§ **Work order**:
Every line of the listing below must be printed again exactly, apart from its pictures.
----
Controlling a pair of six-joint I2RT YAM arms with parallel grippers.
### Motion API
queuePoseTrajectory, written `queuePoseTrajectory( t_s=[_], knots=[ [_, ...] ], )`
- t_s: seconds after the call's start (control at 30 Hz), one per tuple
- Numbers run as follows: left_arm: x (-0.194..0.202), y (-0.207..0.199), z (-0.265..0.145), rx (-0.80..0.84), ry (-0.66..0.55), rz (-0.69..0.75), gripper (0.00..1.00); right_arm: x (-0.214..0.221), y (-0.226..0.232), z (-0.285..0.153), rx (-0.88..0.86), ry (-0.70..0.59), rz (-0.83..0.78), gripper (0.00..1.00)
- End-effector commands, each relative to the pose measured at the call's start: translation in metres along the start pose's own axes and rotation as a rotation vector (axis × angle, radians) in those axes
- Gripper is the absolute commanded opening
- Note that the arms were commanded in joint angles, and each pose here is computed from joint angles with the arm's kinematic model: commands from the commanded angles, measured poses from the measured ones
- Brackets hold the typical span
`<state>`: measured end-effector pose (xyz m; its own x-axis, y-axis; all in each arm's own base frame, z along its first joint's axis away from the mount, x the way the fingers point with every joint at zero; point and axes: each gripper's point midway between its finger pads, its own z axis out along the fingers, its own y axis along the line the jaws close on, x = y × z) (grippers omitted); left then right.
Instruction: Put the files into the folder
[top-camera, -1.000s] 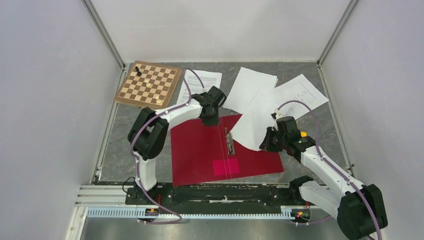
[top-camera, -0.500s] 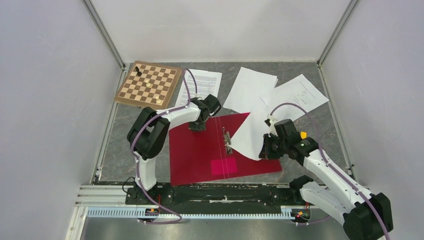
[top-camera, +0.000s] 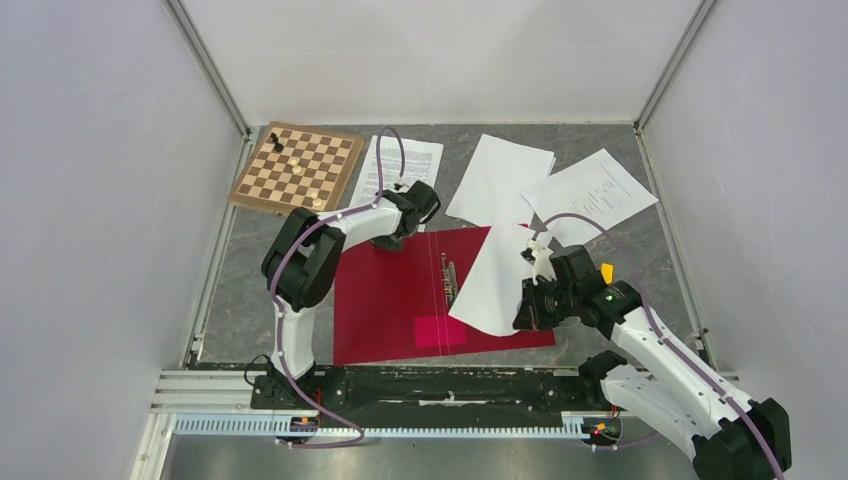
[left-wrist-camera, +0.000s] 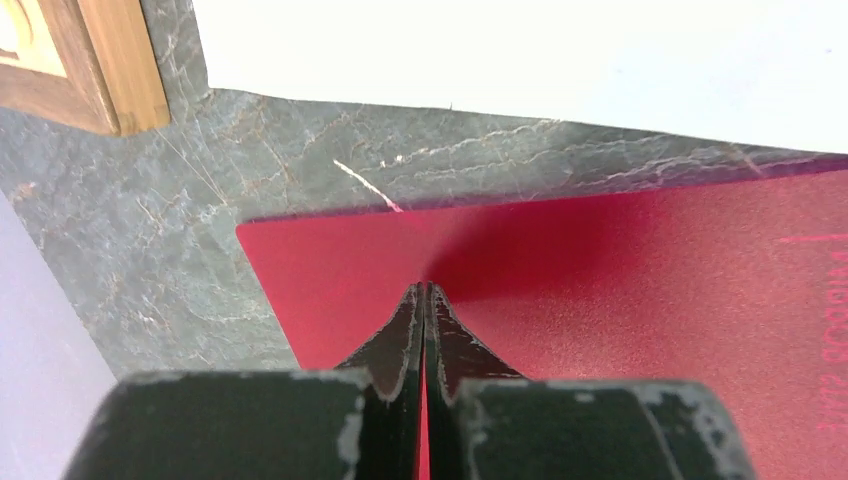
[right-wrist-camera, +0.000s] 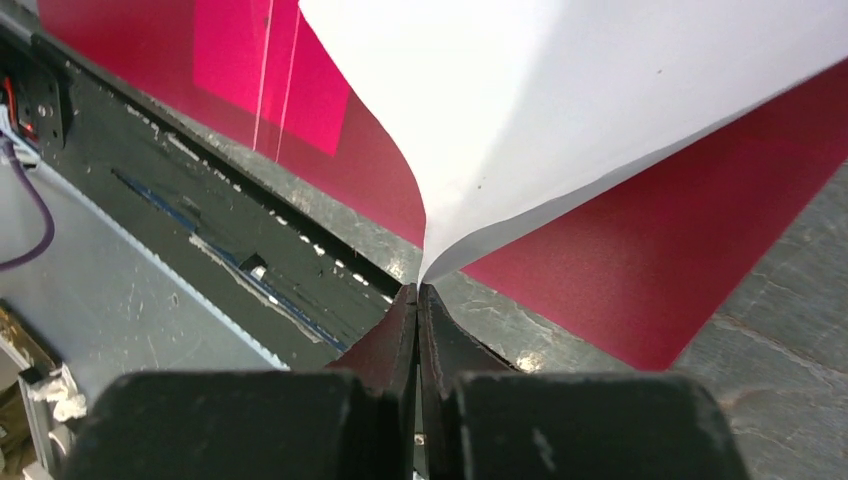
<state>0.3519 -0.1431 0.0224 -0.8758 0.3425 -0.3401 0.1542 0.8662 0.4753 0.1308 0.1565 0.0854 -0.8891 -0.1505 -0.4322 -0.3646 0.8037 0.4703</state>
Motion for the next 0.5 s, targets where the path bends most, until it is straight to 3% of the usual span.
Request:
queuePoseTrajectory(
  t_s=[0.0, 0.27, 0.47],
  knots=[
    [-0.032, 0.002, -0.007, 0.019, -0.092, 0.027, 0.02, 0.007, 0.014, -0.004, -0.085, 0.013, -0.072, 0.0],
    [-0.035, -0.016, -0.012, 0.126, -0.092, -0.006, 0.02, 0.029, 0.033, 0.012, -0.156, 0.073, -0.121, 0.0],
    [-0.037, -0.023, -0.015, 0.161, -0.093, -0.017, 0.02, 0.038, 0.02, 0.016, -0.04, 0.125, -0.202, 0.0]
  ],
)
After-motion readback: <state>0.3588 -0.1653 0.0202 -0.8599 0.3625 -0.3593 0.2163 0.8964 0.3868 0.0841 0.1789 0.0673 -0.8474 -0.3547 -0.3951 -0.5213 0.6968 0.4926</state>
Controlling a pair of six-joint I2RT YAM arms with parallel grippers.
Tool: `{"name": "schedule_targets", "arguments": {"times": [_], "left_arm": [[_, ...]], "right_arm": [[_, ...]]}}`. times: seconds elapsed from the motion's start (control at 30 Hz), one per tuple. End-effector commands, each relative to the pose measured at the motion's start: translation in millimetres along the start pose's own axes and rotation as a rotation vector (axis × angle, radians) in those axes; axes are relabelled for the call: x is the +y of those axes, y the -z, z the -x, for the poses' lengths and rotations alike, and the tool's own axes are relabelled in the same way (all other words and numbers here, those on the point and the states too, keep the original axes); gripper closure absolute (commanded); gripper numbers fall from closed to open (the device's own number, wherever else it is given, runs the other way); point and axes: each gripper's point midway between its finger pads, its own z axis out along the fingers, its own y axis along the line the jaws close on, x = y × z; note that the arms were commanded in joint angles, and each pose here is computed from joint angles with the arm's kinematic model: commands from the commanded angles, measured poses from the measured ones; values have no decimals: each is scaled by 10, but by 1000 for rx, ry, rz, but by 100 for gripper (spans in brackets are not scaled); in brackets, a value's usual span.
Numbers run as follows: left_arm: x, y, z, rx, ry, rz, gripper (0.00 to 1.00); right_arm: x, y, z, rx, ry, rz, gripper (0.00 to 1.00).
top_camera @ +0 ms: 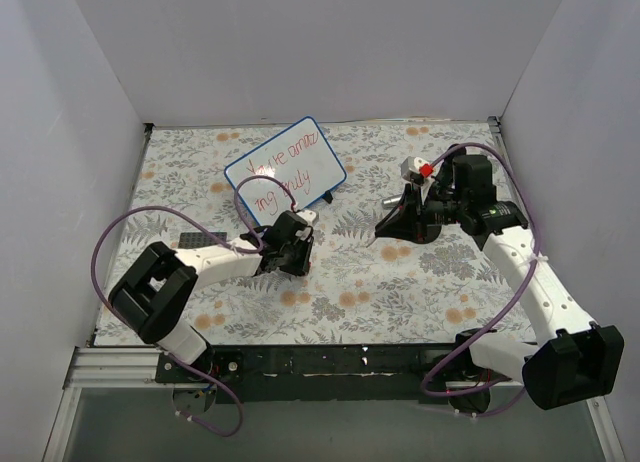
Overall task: Write a sentence on the whiteboard
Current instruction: Move the pen cap to the center of the board.
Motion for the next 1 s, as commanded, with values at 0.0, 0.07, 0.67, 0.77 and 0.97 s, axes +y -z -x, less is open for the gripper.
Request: {"name": "schedule_targets", "arguments": {"times": [0.0,0.07,0.67,0.77,0.97], "left_arm": [[31,52,-135,-28,-11,34,95],[12,64,-114,-44,-9,27,95],[15,96,-163,-44,78,56,73],[72,150,-111,-61,94,98,68],[102,463,206,-215,125,121,55]], "right_arm": [[-94,-43,37,-3,17,-24,99],[-105,-72,8,1,1,-16,99],[-143,-183,-108,23,-50,11,99],[-124,-167,-105,25,-42,8,99],[-43,-141,-72,18,-4,28,99]]}}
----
§ **Solved problem**:
Controlling a pair of six-joint I2RT YAM arms with parallel grippers.
### Motion API
queuePoseTrajectory, written `queuePoseTrajectory( t_s=[_], knots=[ [_, ...] ], )`
- t_s: seconds after the call's start (control at 30 Hz), one per tuple
- Numbers run as follows: left_arm: x (-0.194..0.202), y (-0.207..0.199), z (-0.265..0.145), rx (-0.80..0.84), ry (-0.66..0.55), rz (-0.69..0.75), gripper (0.00..1.00); right_arm: x (-0.214..0.221), y (-0.226..0.232), z (-0.285..0.153), rx (-0.88..0.86), ry (-0.70..0.59), rz (-0.83..0.78), gripper (0.00..1.00)
- End-effector commands, each relative to the pose measured at the call's start: translation in metres along the start pose's own axes and rotation as a rotation vector (axis × angle, radians) in those axes
- Gripper is the absolute commanded opening
- Note that the arms were commanded in joint angles, and each pose here is computed from joint angles with the arm's kinematic model: commands from the commanded angles, measured poses from the measured ones
- Brackets hold the typical span
`<state>`: measured end-effector pose (xyz m; its own x-axis, y-axis; all in each arm's own base frame, z along its first joint's axis away from the mount, x the way the fingers point with every joint at zero; point and axes: each gripper's point midway between its finger pads, its own z axis out along the fingers, its own y axis along the line the jaws close on, x = y × z) (grippers omitted); left then right.
Instruction: Put the files into the folder
[top-camera, -1.000s] 
[top-camera, -0.500s] 
[top-camera, +0.000s] 
[left-wrist-camera, +0.000s] 
[right-wrist-camera, +0.000s] 
<state>0.3519 -0.1431 0.0224 -0.8758 0.3425 -0.3401 0.1542 0.8662 0.4753 0.1308 0.1565 0.0854 -0.8891 -0.1505 -0.4322 -0.3646 0.8037 0.4703</state>
Motion for the next 0.5 s, targets where the path bends most, until it is straight to 3% of the usual span.
Request:
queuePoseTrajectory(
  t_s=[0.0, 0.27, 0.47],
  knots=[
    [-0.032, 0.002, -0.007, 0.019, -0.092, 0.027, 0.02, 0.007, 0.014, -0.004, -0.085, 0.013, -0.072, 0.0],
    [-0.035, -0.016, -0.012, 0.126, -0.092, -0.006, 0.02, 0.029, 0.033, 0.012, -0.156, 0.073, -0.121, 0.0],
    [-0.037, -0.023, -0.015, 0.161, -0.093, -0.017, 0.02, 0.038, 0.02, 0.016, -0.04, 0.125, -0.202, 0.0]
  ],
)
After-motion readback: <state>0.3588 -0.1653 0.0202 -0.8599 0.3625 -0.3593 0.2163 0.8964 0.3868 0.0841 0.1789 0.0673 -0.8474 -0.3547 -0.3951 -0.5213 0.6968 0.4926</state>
Controlling a pair of six-joint I2RT YAM arms with parallel grippers.
Tool: `{"name": "schedule_targets", "arguments": {"times": [_], "left_arm": [[_, ...]], "right_arm": [[_, ...]]}}`. times: seconds elapsed from the motion's start (control at 30 Hz), one per tuple. End-effector commands, each relative to the pose measured at the motion's start: translation in millimetres along the start pose's own axes and rotation as a rotation vector (axis × angle, radians) in those axes; axes are relabelled for the call: x is the +y of those axes, y the -z, z the -x, for the poses' lengths and rotations alike, and the tool's own axes are relabelled in the same way (all other words and numbers here, those on the point and the states too, keep the original axes); gripper closure absolute (commanded); gripper numbers fall from closed to open (the device's own number, wherever else it is given, runs the other way); point and axes: each gripper's point midway between its finger pads, its own z axis out along the fingers, its own y axis along the line the jaws close on, x = y × z; note that the arms were commanded in joint angles, and each pose here is computed from joint angles with the arm's kinematic model: commands from the commanded angles, measured poses from the measured ones; values have no decimals: each is scaled by 10, but by 1000 for rx, ry, rz, but by 100 for gripper (spans in brackets are not scaled); in brackets, a value's usual span.
Numbers run as follows: left_arm: x, y, z, rx, ry, rz, gripper (0.00 to 1.00); right_arm: x, y, z, rx, ry, rz, gripper (0.00 to 1.00).
top_camera @ +0 ms: 
Overall task: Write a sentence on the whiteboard
Current instruction: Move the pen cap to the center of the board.
Motion for the next 1 s, as commanded, with values at 0.0, 0.07, 0.67, 0.77 and 0.97 s, axes +y -z -x, less is open for the gripper.
Request: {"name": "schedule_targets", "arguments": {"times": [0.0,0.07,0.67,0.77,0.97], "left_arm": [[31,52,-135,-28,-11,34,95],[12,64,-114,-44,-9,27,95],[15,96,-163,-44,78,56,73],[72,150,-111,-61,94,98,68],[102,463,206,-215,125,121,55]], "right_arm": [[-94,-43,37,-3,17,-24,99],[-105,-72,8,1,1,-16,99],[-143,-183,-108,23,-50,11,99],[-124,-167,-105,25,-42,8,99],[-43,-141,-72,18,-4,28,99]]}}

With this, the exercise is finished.